■ **WHAT THE TASK ASKS**
Within the listing, each line that has the string "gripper" should be copied.

****************

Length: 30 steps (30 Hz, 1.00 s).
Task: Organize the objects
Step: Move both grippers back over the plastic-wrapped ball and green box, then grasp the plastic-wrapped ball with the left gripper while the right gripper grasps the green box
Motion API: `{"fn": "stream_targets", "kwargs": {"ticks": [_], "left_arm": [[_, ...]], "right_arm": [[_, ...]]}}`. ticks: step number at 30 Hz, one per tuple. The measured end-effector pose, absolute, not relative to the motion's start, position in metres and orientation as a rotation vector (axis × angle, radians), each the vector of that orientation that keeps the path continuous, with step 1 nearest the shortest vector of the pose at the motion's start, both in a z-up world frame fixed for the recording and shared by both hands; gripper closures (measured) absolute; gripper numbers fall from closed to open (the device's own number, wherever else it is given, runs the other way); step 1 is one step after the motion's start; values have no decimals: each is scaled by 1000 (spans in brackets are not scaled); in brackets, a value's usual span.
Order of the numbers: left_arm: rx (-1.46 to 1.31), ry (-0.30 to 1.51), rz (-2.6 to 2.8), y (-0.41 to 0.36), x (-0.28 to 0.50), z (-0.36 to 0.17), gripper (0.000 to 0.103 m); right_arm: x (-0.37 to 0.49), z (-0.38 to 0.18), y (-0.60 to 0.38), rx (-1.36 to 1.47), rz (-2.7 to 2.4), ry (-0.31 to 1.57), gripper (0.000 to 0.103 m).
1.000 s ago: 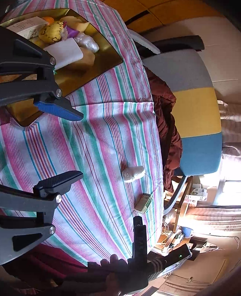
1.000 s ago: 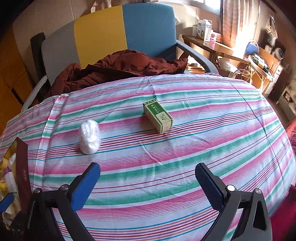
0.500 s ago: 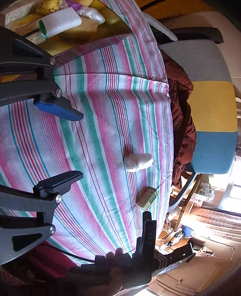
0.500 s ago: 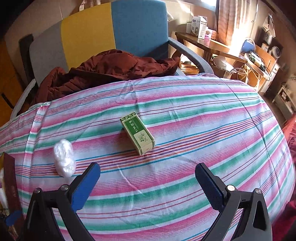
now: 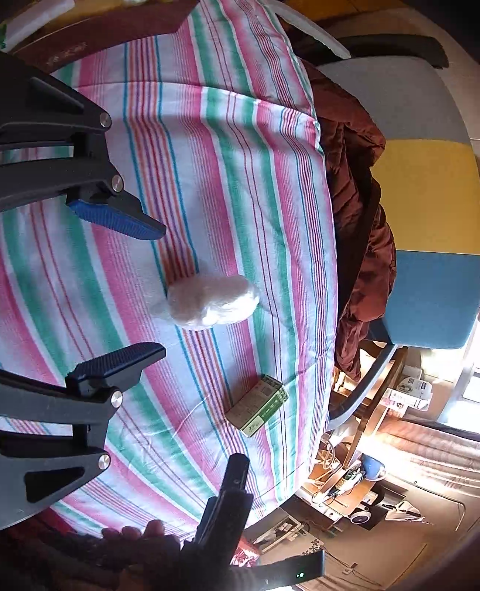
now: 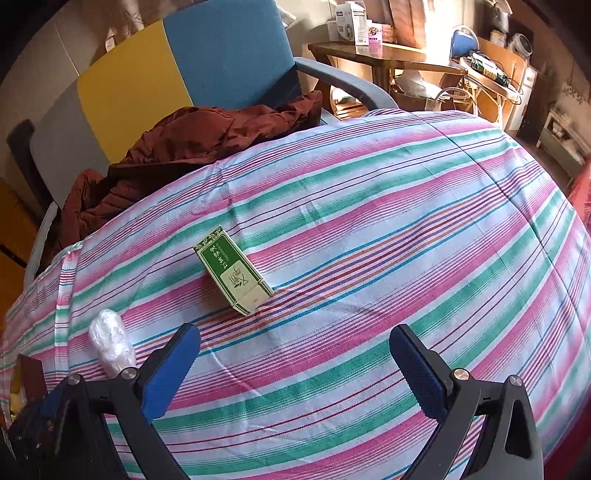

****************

■ **SOLUTION FOR THIS EXERCISE**
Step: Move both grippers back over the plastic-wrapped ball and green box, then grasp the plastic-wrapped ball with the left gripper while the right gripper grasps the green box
Motion API: `{"fn": "stream_targets", "kwargs": {"ticks": [_], "left_arm": [[_, ...]], "right_arm": [[_, ...]]}}`. ticks: step number at 30 Hz, one per tuple. The measured end-effector pose, absolute, not relative to the motion's start, position in metres and orientation as a rotation vector (axis × angle, radians), each the vector of that orientation that keeps the path continuous, with step 1 nearest the shortest vector of the pose at the motion's start, both in a z-up world frame fixed for the recording and shared by both hands; gripper closures (measured) absolute; gripper numbers fall from closed to open (the device's own number, wherever else it is given, runs the other way); step 1 is one step after the motion's start; values have no decimals: each is scaled by 1000 (spans in brackets are not scaled); in brackets, a value's usual span.
Order of the numbers: left_arm: rx (-1.46 to 1.31), ry (-0.30 to 1.51), rz (-2.6 to 2.8), y (-0.41 to 0.36), x (-0.28 to 0.50), z (-0.36 to 0.17), gripper (0.000 to 0.103 m); right_arm: x (-0.37 to 0.49), z (-0.38 to 0.18), y (-0.60 to 0.38), rx (-1.36 to 1.47), rz (-2.7 to 2.4), ry (-0.31 to 1.57), gripper (0.000 to 0.103 m).

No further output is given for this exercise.